Auf die Kritik an Sommer, den er nach kurzer Zeit im Amt selbst verpflichtete, reagiert Giger mit einem Berner Sprichwort: «Allen Leuten Recht getan ist eine Kunst, die niemand kann.» Fehler würden überall passieren, aber das Management und Kuno Sommer nähmen mit dem Stellenabbau ihre Verantwortung wahr und stärkten die Firma für die Zukunft.

In der Crucell-Zentrale gerät Sommer offenbar nicht unter Druck. «Man kann die gescheiterte Produktlancierung nicht einer einzelnen Person in die Schuhe schieben», sagt Kommunikationschef Paul Vermeij, «und schon gar nicht Kuno Sommer.»

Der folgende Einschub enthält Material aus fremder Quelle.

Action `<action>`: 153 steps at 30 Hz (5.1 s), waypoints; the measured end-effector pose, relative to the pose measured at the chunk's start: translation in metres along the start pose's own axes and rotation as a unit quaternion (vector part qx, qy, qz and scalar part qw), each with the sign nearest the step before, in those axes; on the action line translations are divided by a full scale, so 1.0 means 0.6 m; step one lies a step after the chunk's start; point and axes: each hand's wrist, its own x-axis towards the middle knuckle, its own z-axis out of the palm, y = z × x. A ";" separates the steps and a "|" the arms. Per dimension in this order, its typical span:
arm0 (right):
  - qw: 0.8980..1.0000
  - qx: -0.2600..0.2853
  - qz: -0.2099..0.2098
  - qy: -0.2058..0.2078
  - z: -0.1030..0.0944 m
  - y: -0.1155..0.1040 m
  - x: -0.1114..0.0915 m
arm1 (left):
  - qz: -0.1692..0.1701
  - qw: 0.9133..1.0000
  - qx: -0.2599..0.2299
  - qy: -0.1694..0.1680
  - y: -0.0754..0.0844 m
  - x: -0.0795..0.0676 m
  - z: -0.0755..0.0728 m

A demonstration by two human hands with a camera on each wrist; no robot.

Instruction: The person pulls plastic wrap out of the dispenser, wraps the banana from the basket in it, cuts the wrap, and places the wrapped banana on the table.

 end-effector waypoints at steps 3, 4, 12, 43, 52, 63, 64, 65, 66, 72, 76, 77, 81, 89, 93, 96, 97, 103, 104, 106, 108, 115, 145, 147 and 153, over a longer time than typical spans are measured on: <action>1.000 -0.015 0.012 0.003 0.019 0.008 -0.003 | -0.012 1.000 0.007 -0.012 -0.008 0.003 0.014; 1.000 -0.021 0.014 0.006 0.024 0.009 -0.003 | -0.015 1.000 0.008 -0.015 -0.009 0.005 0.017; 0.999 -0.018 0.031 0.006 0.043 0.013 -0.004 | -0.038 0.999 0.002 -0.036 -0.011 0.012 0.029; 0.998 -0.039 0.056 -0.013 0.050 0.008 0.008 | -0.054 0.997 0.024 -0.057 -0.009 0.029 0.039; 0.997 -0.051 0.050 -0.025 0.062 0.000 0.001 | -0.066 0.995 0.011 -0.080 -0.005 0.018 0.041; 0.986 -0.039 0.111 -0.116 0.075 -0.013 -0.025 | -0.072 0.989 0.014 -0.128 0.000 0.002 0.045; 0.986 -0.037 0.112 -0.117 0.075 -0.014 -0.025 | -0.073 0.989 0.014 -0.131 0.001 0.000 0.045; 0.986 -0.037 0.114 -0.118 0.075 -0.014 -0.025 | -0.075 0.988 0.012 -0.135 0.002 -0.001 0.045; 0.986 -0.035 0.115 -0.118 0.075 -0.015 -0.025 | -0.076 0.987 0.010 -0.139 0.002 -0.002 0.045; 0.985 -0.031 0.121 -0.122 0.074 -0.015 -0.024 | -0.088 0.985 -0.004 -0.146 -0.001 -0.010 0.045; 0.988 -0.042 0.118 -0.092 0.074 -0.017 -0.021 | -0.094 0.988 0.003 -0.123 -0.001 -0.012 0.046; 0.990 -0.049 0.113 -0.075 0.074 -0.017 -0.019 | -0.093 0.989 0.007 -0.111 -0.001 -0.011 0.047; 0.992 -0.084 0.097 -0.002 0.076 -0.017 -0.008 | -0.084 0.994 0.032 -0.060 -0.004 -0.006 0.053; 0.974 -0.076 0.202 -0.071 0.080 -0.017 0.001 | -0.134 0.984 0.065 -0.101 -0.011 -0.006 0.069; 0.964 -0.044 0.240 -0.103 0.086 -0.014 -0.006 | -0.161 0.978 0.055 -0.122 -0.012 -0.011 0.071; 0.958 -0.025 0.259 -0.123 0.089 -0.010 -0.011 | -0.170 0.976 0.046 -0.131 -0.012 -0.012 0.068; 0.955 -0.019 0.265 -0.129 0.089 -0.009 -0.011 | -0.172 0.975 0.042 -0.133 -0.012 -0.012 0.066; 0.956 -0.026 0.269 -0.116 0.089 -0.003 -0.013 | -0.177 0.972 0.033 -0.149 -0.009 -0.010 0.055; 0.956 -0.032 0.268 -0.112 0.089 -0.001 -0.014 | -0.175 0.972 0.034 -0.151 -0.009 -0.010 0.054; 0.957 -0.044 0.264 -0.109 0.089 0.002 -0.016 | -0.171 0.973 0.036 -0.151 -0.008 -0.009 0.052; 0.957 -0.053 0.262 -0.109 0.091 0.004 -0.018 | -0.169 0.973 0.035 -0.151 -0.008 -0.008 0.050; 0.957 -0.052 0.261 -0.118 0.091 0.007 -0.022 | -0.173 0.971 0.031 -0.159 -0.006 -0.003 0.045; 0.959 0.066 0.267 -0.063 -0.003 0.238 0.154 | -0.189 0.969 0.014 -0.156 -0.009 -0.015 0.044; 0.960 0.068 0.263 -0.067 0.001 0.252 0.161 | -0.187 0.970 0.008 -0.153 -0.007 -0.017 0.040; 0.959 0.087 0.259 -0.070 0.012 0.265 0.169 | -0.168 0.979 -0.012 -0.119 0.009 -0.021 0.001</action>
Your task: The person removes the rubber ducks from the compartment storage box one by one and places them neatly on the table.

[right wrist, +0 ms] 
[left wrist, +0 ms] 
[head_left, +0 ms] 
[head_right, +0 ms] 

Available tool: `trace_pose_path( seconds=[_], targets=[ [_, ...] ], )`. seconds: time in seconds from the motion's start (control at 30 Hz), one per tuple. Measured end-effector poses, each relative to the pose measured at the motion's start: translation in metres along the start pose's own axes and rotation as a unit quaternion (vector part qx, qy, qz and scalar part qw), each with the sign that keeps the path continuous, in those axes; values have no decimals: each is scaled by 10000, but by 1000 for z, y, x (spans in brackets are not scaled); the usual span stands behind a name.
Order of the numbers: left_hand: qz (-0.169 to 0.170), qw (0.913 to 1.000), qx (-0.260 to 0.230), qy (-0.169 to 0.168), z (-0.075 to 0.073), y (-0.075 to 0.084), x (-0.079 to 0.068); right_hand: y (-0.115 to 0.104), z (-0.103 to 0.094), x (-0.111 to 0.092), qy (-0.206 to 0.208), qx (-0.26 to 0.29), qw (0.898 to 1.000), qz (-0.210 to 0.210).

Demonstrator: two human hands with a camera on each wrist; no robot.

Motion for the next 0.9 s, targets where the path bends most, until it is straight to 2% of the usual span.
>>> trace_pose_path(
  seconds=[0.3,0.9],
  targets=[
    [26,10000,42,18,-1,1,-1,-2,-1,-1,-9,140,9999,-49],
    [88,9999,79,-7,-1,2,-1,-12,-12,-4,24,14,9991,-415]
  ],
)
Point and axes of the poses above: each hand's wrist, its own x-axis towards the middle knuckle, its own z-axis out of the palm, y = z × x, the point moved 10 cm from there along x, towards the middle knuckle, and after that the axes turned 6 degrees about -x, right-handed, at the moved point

Der Misserfolg war der letzte einer Reihe von Flops. Den grössten Schaden hinterliess Nasalflu, eine Grippeimpfung per Spray statt Injektion. Das Produkt löste anfänglich Begeisterungsstürme bei Kunden und an der Börse aus. Umso grösser war der Katzenjammer, als Nasalflu in Einzelfällen vorübergehend das Gesicht lähmte. 2002 stellte Berna die Entwicklung ein. Ein vorschnelles Begräbnis, behauptet ein Ex-Berna-Kadermann. «Vielleicht waren die Nebenwirkungen gar nicht so schlimm. Aber da hatte Sommer schon den Stecker gezogen.»